Como publicado no Blog do Amaury Jr./Splash UOL
Durante mais de um século, a duração do intervalo de uma partida de futebol foi bastante simples: 15 minutos. Tempo para os jogadores descansarem, os técnicos ajustarem suas equipes e os torcedores respirarem antes do segundo tempo. Na final da Copa de 2026, porém, essa conta ficou bem mais complicada.
Pela primeira vez na história do torneio, a FIFA decidiu transformar o intervalo da final em um espetáculo musical nos moldes do Super Bowl, importando para o futebol uma tradição consolidada pela NFL. A proposta é fazer da pausa entre os dois tempos não apenas um momento esportivo, mas parte do entretenimento, com palco, grandes estrelas, produção televisiva e uma audiência global que continuará sendo disputada mesmo quando a bola estiver parada.
Pelas regras da IFAB, porém, o intervalo não deve ultrapassar 15 minutos. Quando surgiu a possibilidade de que o primeiro show de intervalo de uma final de Copa pudesse estender a pausa para algo próximo de 20, 25 ou até 30 minutos, Espanha e Argentina manifestaram preocupação. A FIFA então informou que serão 17 minutos no total: seis destinados à montagem e desmontagem da estrutura e apenas 11 para o espetáculo.

É justamente aí que a matemática fica curiosa. Madonna, Shakira, Justin Bieber, BTS, Burna Boy e outras participações terão de caber em um bloco de apenas 11 minutos. Se o tempo fosse dividido igualmente entre seis grandes atrações, seriam cerca de 1 minuto e 50 segundos para cada uma. Não é exatamente tempo para um show, mas para uma sucessão cuidadosamente coreografada de entradas, refrões, imagens e transições.
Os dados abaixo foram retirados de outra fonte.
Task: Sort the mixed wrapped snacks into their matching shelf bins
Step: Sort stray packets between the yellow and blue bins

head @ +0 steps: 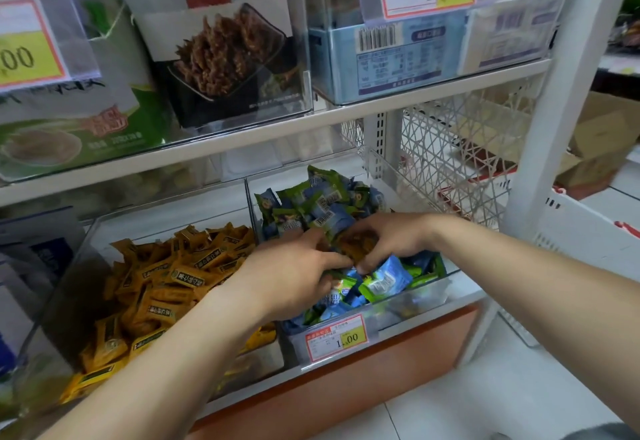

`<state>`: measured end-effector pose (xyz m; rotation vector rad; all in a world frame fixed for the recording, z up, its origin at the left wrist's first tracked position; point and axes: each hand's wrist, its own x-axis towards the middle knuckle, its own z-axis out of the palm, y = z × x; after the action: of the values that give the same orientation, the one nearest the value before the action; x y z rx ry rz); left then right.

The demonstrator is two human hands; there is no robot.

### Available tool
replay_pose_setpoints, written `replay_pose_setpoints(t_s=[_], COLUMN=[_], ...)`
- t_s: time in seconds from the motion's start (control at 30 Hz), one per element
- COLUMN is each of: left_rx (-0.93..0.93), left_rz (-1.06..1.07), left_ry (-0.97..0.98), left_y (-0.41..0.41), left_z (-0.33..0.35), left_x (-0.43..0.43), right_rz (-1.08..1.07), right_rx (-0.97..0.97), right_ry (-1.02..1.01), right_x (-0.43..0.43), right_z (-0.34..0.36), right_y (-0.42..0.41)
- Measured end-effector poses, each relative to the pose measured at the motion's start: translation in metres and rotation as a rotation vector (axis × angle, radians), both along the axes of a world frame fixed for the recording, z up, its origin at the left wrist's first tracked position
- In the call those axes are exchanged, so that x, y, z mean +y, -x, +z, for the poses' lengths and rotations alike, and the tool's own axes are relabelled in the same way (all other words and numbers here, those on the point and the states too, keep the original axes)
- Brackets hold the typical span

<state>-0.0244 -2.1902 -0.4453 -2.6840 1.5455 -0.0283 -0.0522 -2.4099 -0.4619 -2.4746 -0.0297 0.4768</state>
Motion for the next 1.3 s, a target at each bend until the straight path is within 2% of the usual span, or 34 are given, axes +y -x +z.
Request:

E os 17 minutos talvez sejam apenas uma parte de uma conta muito maior. Antes mesmo da bola rolar, Tom Cruise leva Hollywood à cerimônia de encerramento. Ao longo desta Copa, celebridades ocuparam camarotes, apareceram nos telões e se tornaram parte constante da transmissão. Música, cinema, televisão, streaming e redes sociais passaram a dividir espaço com o futebol em uma final construída não apenas como partida, mas como produto global de entretenimento.
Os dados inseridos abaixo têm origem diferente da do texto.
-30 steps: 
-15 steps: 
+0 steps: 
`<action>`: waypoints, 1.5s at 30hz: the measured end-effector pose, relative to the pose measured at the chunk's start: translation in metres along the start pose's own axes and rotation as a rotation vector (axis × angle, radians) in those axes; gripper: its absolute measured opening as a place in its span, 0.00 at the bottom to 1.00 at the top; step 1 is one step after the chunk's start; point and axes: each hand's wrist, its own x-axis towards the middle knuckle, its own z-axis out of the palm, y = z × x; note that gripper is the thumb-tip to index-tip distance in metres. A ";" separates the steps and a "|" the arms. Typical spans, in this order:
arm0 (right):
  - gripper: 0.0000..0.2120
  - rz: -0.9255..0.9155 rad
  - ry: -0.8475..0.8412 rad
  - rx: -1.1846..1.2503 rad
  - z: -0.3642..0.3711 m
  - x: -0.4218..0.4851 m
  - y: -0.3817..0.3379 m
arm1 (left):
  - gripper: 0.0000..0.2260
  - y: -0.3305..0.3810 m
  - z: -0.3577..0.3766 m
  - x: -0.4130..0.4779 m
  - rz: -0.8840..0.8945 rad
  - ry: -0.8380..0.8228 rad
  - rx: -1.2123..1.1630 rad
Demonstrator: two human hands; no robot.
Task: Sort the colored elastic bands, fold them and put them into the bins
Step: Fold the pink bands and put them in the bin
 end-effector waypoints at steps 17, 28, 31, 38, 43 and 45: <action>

Para seus defensores, essa mistura é uma evolução natural dos grandes eventos esportivos, cada vez mais disputados por uma audiência acostumada a consumir tudo ao mesmo tempo. Para os críticos, uma final de Copa do Mundo já é, por definição, um espetáculo capaz de prender bilhões de pessoas sem precisar acrescentar nada.
Talvez essa seja a verdadeira experiência de 2026: descobrir se o futebol continuará sendo o centro de tudo ou se passará a dividir definitivamente o palco com toda a indústria do entretenimento.
Porque, no fim das contas, quase tudo ao redor da Copa cresceu.
A única coisa que continua tendo exatamente 90 minutos é o jogo.